- Task instructions -
Keeping each word and mark in place, write out the full listing once more.

- Source material -

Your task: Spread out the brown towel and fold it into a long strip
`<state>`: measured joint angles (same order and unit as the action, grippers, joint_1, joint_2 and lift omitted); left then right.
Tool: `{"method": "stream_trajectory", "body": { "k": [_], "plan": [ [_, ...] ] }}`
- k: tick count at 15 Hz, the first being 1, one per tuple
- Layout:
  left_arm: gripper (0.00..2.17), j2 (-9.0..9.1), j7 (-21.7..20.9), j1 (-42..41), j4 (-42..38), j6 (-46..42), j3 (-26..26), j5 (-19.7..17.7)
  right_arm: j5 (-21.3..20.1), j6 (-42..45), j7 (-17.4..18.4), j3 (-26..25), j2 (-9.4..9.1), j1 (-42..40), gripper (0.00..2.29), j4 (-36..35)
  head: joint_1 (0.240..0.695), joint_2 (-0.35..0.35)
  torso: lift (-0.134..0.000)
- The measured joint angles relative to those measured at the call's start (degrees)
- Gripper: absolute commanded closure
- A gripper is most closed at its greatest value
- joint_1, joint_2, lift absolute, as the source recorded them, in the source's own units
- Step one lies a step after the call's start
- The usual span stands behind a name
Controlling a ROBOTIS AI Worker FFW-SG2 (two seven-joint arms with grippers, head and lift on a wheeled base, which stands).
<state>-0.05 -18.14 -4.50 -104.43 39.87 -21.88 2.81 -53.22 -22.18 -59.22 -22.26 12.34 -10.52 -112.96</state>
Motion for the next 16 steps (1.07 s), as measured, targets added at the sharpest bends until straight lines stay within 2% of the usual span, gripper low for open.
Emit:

- Output below -
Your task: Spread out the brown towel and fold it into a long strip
`<state>`: measured joint angles (same order and unit as the action, grippers, joint_1, joint_2 and lift omitted); left then right.
Tool: `{"method": "stream_trajectory", "body": { "k": [_], "plan": [ [_, ...] ] }}`
- k: tick count at 15 Hz, the first being 1, one per tuple
- Layout:
  left_arm: gripper (0.00..2.17), j2 (-9.0..9.1), j7 (-21.7..20.9), j1 (-42..41), j4 (-42..38), j6 (-46..42), j3 (-26..26), j5 (-19.7..17.7)
  right_arm: j5 (-21.3..20.1), j6 (-42..45), j7 (-17.4..18.4), j3 (-26..25), j2 (-9.4..9.1), j1 (-42..40), gripper (0.00..2.29), j4 (-36..35)
  head: joint_1 (0.240..0.695), joint_2 (-0.35..0.35)
  torso: lift (-0.134..0.000)
- The measured joint angles relative to those measured at the call's start (degrees)
- Gripper: absolute commanded closure
- A gripper is most closed at its greatest value
- joint_1, joint_2, lift absolute, as the source recorded them, in the source's own units
- Step one lies a step after the call's start
- The usual span stands behind a name
Controlling a ROBOTIS AI Worker FFW-SG2 (two seven-joint arms with grippers, head and lift on a wheeled base, which stands).
<state>-0.05 -18.14 -4.50 -104.43 39.87 -21.88 2.81 -53.22 -22.18 -59.22 -22.26 12.34 -10.52 -112.96</state>
Motion for the next 16 steps (1.07 s), as measured, targets added at the sharpest bends until straight lines stay within 2% of the usual span, gripper low for open.
Emit:

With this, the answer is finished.